Crawl nested data structure, apply code block to each

R

Randy Westlund

I have a simple problem, but am not sure how to solve it. I'm
getting data from a MongoDB database with the MongoDB module. This
returns a BSON (JSON-like) document as a nested data structure with
arbitrary element types. I'm taking that and building a LaTeX
document with the Template::Latex module. This is currently
working, most of the time.

My problem is that the strings I'm pulling from the database
sometimes have an '&' in them, which screws up my tabularx sections
in LaTeX. So I need some way to crawl this data structure and
escape them. I want to do something like call map on all the scalar
values found.

I looked at Data::Nested, but didn't see anything useful for me. Is
there a module that has a function like this, or a concise way to
write this myself?
 
B

Bjoern Hoehrmann

* Randy Westlund wrote in comp.lang.perl.misc:
I have a simple problem, but am not sure how to solve it. I'm
getting data from a MongoDB database with the MongoDB module. This
returns a BSON (JSON-like) document as a nested data structure with
arbitrary element types. I'm taking that and building a LaTeX
document with the Template::Latex module. This is currently
working, most of the time.

My problem is that the strings I'm pulling from the database
sometimes have an '&' in them, which screws up my tabularx sections
in LaTeX. So I need some way to crawl this data structure and
escape them. I want to do something like call map on all the scalar
values found.

This sounds like the `&` need to be escaped when the Template::Latex
module combines your template code with the data from the structure.
Ordinarily there should be ways to indicate how values need to be es-
caped (consider generating HTML documents from templates, sometimes
values need to be escaped per HTML rules, sometimes JavaScript rules,
maybe CSS rules, sometimes even a combination of the rules) and I'd
suggest looking for that instead of transforming your data this way.
 
R

Rainer Weikusat

Randy Westlund said:
I have a simple problem, but am not sure how to solve it. I'm
getting data from a MongoDB database with the MongoDB module. This
returns a BSON (JSON-like) document as a nested data structure with
arbitrary element types. I'm taking that and building a LaTeX
document with the Template::Latex module. This is currently
working, most of the time.

My problem is that the strings I'm pulling from the database
sometimes have an '&' in them, which screws up my tabularx sections
in LaTeX. So I need some way to crawl this data structure and
escape them.

Why don't you escape them on extraction?
 
J

John Bokma

Randy Westlund said:
I have a simple problem, but am not sure how to solve it. I'm
getting data from a MongoDB database with the MongoDB module. This
returns a BSON (JSON-like) document as a nested data structure with
arbitrary element types. I'm taking that and building a LaTeX
document with the Template::Latex module. This is currently
working, most of the time.

My problem is that the strings I'm pulling from the database
sometimes have an '&' in them, which screws up my tabularx sections
in LaTeX. So I need some way to crawl this data structure and
escape them. I want to do something like call map on all the scalar
values found.

Make your own TT filter?

http://template-toolkit.org/docs/modules/Template/Filters.html#section_FILTERS

IIRC you can chain filters, so you can first run your data to your
custom filter, then through the latex filter.
 
R

Randy Westlund

Make your own TT filter?

http://template-toolkit.org/docs/modules/Template/Filters.html#section_FILTERS

IIRC you can chain filters, so you can first run your data to your
custom filter, then through the latex filter.

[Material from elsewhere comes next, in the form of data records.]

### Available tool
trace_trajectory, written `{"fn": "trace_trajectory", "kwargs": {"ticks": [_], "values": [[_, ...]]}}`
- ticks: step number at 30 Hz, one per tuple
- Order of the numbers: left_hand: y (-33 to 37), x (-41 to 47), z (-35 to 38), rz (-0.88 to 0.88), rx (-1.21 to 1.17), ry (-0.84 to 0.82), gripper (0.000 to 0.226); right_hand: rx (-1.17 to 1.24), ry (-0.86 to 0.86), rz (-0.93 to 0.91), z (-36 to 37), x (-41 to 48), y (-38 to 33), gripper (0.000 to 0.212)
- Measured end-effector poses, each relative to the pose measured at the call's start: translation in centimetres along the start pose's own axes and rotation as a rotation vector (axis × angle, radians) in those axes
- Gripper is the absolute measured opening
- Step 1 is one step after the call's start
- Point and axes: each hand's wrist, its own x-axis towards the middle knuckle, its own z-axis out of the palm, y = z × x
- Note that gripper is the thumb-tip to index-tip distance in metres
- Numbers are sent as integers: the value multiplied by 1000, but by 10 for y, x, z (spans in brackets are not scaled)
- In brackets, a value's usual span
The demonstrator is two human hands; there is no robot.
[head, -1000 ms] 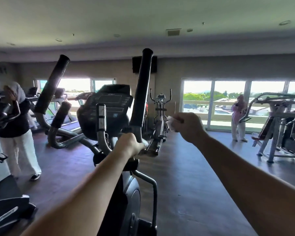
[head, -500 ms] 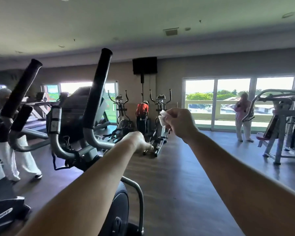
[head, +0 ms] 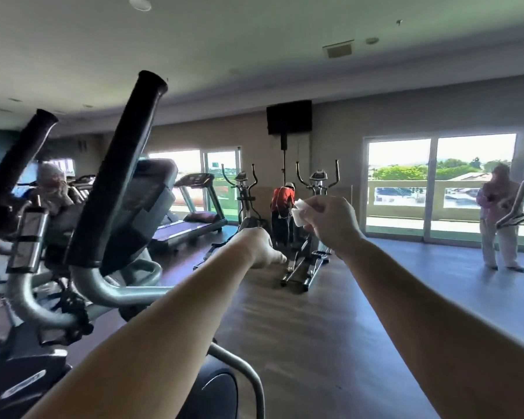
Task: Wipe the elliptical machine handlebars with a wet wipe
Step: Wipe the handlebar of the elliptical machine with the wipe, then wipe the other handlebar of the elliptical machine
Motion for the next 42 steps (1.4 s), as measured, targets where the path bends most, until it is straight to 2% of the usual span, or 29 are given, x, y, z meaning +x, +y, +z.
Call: {"fn": "trace_trajectory", "kwargs": {"ticks": [5, 8, 13, 19, 22, 26, 32, 37, 42], "values": [[1, 34, -7, -115, 90, 88, 53, 88, -105, -77, 35, 62, 33, 19], [-3, 36, -17, -216, 128, 191, 39, 177, -214, -157, 64, 85, 36, 27], [-9, 24, -42, -494, 206, 276, 49, 387, -422, -250, 115, 113, 26, 27], [-16, 5, -80, -744, 362, 400, 46, 549, -497, -396, 152, 129, -23, 20], [-18, -4, -100, -811, 473, 447, 50, 688, -527, -411, 173, 135, -50, 21], [-17, -15, -132, -881, 600, 544, 43, 825, -564, -442, 190, 149, -85, 17], [-10, -12, -173, -885, 696, 755, 44, 992, -533, -488, 207, 190, -128, 13], [-11, 10, -191, -740, 850, 998, 46, 1085, -327, -638, 234, 231, -153, 17], [-26, 34, -184, -739, 937, 1097, 57, 1284, -220, -830, 274, 235, -160, 18]]}}
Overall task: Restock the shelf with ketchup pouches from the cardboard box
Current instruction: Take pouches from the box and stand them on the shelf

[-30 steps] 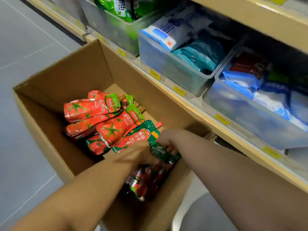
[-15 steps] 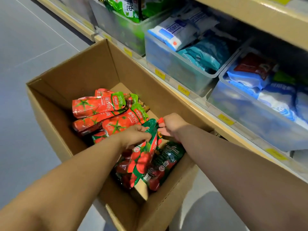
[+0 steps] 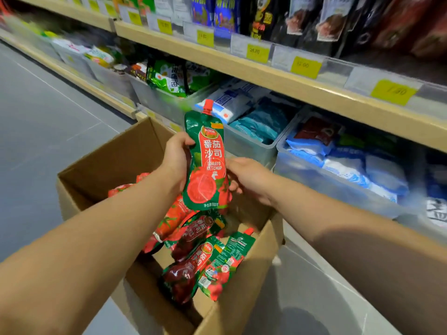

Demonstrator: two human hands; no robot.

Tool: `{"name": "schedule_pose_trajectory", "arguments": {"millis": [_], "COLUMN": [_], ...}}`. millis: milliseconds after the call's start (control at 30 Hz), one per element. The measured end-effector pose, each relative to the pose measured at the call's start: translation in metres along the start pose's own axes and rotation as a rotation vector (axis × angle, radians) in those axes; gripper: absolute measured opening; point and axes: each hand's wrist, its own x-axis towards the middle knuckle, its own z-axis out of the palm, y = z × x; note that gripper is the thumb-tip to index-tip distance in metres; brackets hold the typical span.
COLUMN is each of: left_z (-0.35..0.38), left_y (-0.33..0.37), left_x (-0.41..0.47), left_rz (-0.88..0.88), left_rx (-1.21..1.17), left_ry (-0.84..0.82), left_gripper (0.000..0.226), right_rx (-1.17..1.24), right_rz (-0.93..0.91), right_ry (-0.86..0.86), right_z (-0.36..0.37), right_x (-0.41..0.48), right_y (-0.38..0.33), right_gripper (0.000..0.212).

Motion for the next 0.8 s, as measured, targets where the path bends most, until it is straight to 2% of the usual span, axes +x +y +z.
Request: {"name": "schedule_pose_trajectory", "arguments": {"millis": [167,300,467,600,700,800], "left_z": [0.075,0.142,0.227,0.290,0.330,0.353], "left_y": [0.022,0.021,0.023,0.026,0.019,0.009], "left_x": [0.006,0.008,-0.005,-0.013,-0.018,-0.015], "left_rz": [0.029,0.186,0.287,0.298,0.322,0.534], "left_rx": [0.180,0.275,0.279,0.276,0.438,0.635], "left_ry": [-0.164,-0.168,-0.310,-0.470,-0.537,-0.462], "left_gripper": [0.039,0.053,0.027,0.025,0.025,0.021], "right_rx": [-0.077,-0.077,-0.317,-0.421,-0.434,-0.421], "right_rz": [-0.186,-0.246,-0.289,-0.290,-0.267,-0.253], "right_ry": [0.232,0.391,0.732,0.950,1.100,1.180], "right_z": [-0.057,-0.105,-0.169,-0.217,-0.257,-0.291], "right_x": [-0.039,-0.076,-0.120,-0.147,-0.164,-0.174], "right_y": [-0.033,-0.038,-0.043,-0.045,-0.045,-0.048], "right_gripper": [0.040,0.031,0.028,0.026,0.028,0.028]}}
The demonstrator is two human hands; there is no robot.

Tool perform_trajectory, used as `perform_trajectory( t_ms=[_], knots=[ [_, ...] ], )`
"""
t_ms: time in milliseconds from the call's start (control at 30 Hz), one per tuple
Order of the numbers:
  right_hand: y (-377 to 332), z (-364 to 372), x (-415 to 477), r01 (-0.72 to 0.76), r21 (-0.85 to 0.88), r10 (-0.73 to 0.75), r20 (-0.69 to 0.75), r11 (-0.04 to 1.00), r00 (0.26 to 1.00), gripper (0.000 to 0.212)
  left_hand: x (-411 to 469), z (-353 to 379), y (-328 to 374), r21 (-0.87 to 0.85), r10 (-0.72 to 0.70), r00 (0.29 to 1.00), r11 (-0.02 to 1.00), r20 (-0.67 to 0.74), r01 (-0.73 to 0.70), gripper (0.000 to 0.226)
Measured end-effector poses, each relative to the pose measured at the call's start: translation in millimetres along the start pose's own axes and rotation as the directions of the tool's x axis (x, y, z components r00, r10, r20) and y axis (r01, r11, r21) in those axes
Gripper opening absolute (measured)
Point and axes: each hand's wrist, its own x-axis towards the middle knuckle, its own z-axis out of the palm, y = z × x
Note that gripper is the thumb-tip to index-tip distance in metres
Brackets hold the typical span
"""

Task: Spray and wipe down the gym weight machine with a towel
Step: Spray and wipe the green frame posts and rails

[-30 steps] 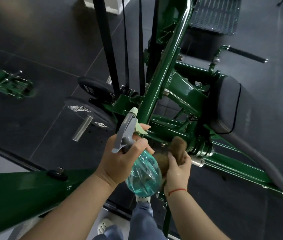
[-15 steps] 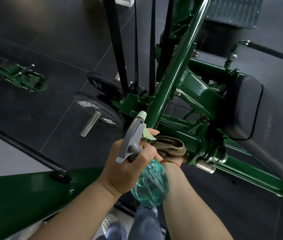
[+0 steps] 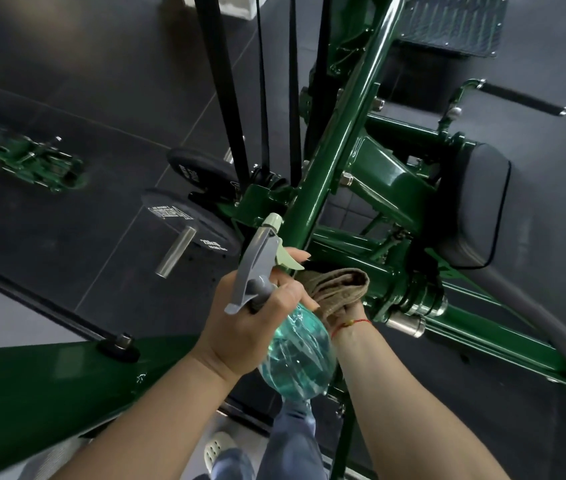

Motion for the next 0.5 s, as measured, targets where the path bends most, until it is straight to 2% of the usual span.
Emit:
perform_trajectory(
  t_ms=[33,100,200,267,333,400,500],
  knots=[
    [-1.2,-2.9,1.7,-0.029,-0.03,0.029,0.019,0.999,0.999,0.061,0.1,-2.3,-2.5,0.005,0.006,1.0,1.0,-0.014,-0.006,0.042],
    [-7.2,-7.6,9.1,-0.017,-0.083,0.014,-0.035,0.996,0.999,0.058,-0.9,-1.9,-3.3,0.062,0.04,0.999,0.997,-0.02,-0.039,0.042],
    [-26.1,-21.8,22.5,0.139,-0.098,-0.143,-0.04,0.986,0.989,0.043,-0.5,-1.7,-6.2,0.101,0.064,0.998,0.993,-0.011,-0.063,0.043],
    [-45.0,-20.9,9.4,0.276,-0.2,-0.273,0.042,0.94,0.961,0.031,-0.7,-1.5,-3.3,0.053,0.027,0.999,0.998,-0.025,-0.026,0.044],
    [-73.8,-5.9,-18.9,0.349,-0.21,-0.331,0.117,0.913,0.937,0.033,-0.5,-0.2,-0.4,0.069,0.049,0.998,0.997,-0.049,-0.045,0.043],
    [-103.6,24.5,-55.7,0.513,-0.312,-0.485,0.168,0.8,0.858,0.031,-0.8,0.3,3.0,0.059,0.085,0.994,0.995,-0.071,-0.081,0.04],
    [-121.7,56.8,-73.8,0.703,-0.367,-0.603,0.362,0.609,0.711,0.007,0.1,0.8,6.6,0.003,0.042,0.996,0.999,-0.077,-0.041,0.044]
  ],
)
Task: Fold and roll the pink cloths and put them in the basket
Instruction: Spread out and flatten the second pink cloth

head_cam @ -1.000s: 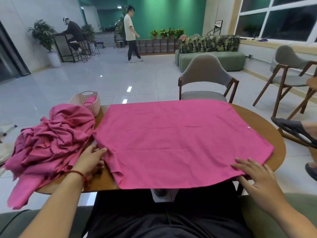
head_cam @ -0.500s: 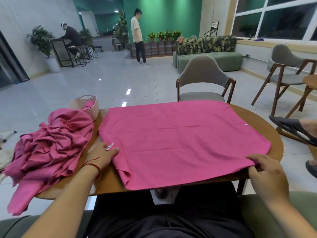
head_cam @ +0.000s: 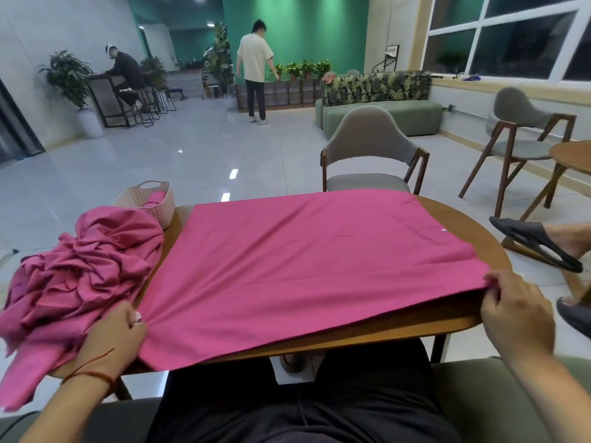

This looks promising. The remaining obstacle is that when I'm
building the hash to feed Template::Latex, I'm intentionally
inserting some ampersands for formatting. So I need to escape some
of them, but not others. Perhaps for the ones I'm intentionally
putting there, I'll write them as '&&' and have the filter transform
it like this:
'&' > '\&'
'&&' > '&'

Of course, then any user data containing '&&' will break it :/
 
R

Rainer Weikusat

Randy Westlund said:
This looks promising. The remaining obstacle is that when I'm
building the hash to feed Template::Latex, I'm intentionally
inserting some ampersands for formatting.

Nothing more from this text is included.